To interpret the crystal growth and reaction kinetics of adsorbates in “real” surface which is used industrially having various kinds of defects or crystal orientation, the structural analysis of high Miller index Cu(410) surface is discussed here. The surface atoms of Cu(410) undergoes considerable interlayer relaxation due to the low coordination number of surface atoms having unit cell which consists of terrace of four atoms followed by step of one atom. The optimized interlayer relaxation sequence can give important information about the site selection of adsorbates. The QLEED-determined Cu(410) structure exhibits alternating sequences of expansion (+) and contraction (−) (of the first 16 atomic interlayers) relative to the bulk-truncated interlayer spacing of ca. 0.437 ˚A, with a Pendry reliability factor RP ≃0.0797). The corresponding electron distribution shows smoothening relative to the bulk-determined structure. Thus, we demonstrate how high Miller index surface, viz., Cu(410), can serve as an intermediate stage for analyzing and understanding the role of defects on the atomically flat surface, e.g., how they change their physical and chemical properties, how adsorbates behave near surface defects, and the adsorption mechanism. This detailed interlayer relaxation (including the perpendicular and lateral displacements of the surface atoms) of high Miller index Cu(410) may also yield a better understanding of the merits and limitations of widely used experimental and theoretical methods for surface structural analyses. In order to interpret the interaction of Si with Cu atoms where Si is often used in industrial reaction with Cu as the catalyst, the adsorption of Si on Cu(410) is investigated and p(2X2) structure is found. From the analysis among several possible structural models, a most probable structure is proposed in this thesis. The structural information will further help to optimize the reaction kinetics. The thesis also presents several prospects of future research that can be carried out including adsorption of different heavy metals such as Sn, Bi on Pd(111) surface giving different new structures.

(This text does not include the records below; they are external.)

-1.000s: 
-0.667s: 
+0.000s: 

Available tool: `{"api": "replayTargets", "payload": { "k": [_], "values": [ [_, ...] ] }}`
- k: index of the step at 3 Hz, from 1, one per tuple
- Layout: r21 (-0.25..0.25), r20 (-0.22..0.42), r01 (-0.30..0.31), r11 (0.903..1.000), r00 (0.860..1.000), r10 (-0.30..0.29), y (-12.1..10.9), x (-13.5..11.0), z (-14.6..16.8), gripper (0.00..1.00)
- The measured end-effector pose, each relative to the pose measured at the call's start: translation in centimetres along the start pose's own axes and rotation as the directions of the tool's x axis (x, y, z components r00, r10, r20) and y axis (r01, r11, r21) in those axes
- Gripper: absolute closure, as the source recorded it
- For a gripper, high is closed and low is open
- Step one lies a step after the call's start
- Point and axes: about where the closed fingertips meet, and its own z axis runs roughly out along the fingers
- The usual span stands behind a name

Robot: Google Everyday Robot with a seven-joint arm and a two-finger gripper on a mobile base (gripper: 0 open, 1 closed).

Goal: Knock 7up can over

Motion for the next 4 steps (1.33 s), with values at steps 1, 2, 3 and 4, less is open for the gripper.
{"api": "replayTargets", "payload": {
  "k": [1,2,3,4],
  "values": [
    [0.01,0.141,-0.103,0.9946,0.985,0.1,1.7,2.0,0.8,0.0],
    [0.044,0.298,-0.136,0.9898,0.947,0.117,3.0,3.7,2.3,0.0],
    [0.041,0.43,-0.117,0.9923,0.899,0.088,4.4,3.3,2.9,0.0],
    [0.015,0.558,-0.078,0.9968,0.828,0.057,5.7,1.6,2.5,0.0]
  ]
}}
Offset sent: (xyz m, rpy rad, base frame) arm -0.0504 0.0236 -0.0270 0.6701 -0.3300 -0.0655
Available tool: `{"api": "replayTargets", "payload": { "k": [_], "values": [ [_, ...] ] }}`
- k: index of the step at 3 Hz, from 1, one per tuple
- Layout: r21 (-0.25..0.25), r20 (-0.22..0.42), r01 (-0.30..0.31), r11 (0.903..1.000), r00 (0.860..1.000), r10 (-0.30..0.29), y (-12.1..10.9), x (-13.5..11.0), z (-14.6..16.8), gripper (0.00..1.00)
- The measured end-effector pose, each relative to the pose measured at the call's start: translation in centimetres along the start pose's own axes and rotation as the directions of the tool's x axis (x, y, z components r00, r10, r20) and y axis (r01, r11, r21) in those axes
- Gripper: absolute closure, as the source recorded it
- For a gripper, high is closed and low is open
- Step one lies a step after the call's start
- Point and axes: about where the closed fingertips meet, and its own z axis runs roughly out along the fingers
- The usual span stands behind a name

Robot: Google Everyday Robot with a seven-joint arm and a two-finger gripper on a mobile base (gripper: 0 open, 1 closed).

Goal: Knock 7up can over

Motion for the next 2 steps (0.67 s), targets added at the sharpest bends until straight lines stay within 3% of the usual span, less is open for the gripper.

The thesis also contains two Appendix where I have shown the research work carried out at the National Institute of Nanotechnology in Alberta, Canada as part of my international internship program. In that studies I have carried out the experiment on understanding the atomic transitions on tungsten tips used in electron microscopes. All the research topics, although little diversified but in general context are interrelated and serve to satisfy the motivation of this thesis.